*St. John, xx. 21.
** St. Luke, xxii. 29.
*** St. Matthew, xxviii. 18, 19.
**** St. Luke, x. 10.
(v) St. Matthew, xxviii. 20.
(vii)Acts, ii. 1-5.
(viii) Acts, xv. 28.

It is more than time that I should make an end; and to do so it will be well to sum up the heads of our argument. The Vatican Council declares that the world-wide Church is the irrefragable witness of its own legation or mission to mankind.

In proof of this I have affirmed:

1. That the imperishable existence of Christianity, and the vast and undeniable revolution that it has wrought in men and in nations, in the moral elevation of manhood and of womanhood, and in the domestic, social and political life of the Christian world, cannot be accounted for by any natural causes, or by any forces that are, as philosophers say, intra possibilitatem natures, within the limits of what is possible to man.

2. That this world-wide and permanent elevation of the Christian world, in comparison with both the old world and the modern world outside of Christianity, demands a cause higher than the possibility of nature.

3. That the Church has always claimed a Divine origin and a Divine office and authority in virtue of a perpetual Divine assistance. To this even the Christian world, in all its fragments external to the Catholic unity, bears witness. It is turned to our reproach. They rebuke us for holding the teaching of the Church to be infallible. We take the rebuke as a testimony of our changeless faith. It is not enough for men to say that they refuse to believe this account of the visible and palpable fact of the imperishable Christianity of the Catholic and Roman Church. They must find a more reasonable, credible, and adequate account for it. This no man has yet done. The denials are many and the solutions are many; but they do not agree together. Their multiplicity is proof of their human origin.
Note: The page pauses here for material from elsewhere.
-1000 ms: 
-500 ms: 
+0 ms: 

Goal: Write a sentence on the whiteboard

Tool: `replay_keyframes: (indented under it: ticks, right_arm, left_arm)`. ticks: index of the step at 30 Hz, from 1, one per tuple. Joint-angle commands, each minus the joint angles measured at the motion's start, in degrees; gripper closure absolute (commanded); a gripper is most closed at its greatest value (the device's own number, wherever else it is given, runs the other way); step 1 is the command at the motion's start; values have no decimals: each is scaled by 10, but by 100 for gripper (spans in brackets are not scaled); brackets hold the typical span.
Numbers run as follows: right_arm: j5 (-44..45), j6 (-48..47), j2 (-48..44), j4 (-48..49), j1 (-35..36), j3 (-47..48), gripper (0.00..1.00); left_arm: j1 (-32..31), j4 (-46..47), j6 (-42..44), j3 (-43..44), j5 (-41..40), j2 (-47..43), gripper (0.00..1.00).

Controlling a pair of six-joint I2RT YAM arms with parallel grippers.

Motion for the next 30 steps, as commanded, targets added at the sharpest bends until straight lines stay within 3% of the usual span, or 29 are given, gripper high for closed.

The claim of the Catholic Church to a Divine authority and to a Divine assistance is one and the same in every age, and is identical in every place. Error is not the principle of unity, nor truth of variations.

The Church has guarded the doctrine of the Apostles, by Divine assistance, with unerring fidelity. The articles of the faith are to-day the same in number as in the beginning. The explicit definition of their implicit meaning has expanded from age to age, as the everchanging denials and perversions of the world have demanded new definitions of the ancient truth. The world is against all dogma, because it is impatient of definiteness and certainty in faith. It loves open questions and the liberty of error. The Church is dogmatic for fear of error. Every truth defined adds to its treasure. It narrows the field of error and enlarges the inheritance of truth. The world and the Church are ever moving in opposite directions. As the world becomes more vague and uncertain, the Church becomes more definite. It moves against wind and tide, against the stress and storm of the world. There was never a more luminous evidence of this supernatural fact than in the Vatican Council. For eight months all that the world could say and do, like the four winds of heaven, was directed upon it. Governments, statesmen, diplomatists, philosophers, intriguers, mockers, and traitors did their utmost and their worst against it. They were in dread lest the Church should declare that by Divine assistance its Head in faith and morals cannot err; for if this be true, man did not found it, man cannot reform it, man cannot teach it to interpret its history or its acts. It knows its own history, and is the supreme witness of its own legation.

I am well aware that I have been writing truisms, and repeating trite and trivial arguments. They are trite because the feet of the faithful for nearly nineteen hundred years have worn them in their daily life; they are trivial because they point to the one path in which the wayfarer, though a fool, shall not err.

Henry Edward, (Cardinal Manning), Card. Archbishop of Westminster.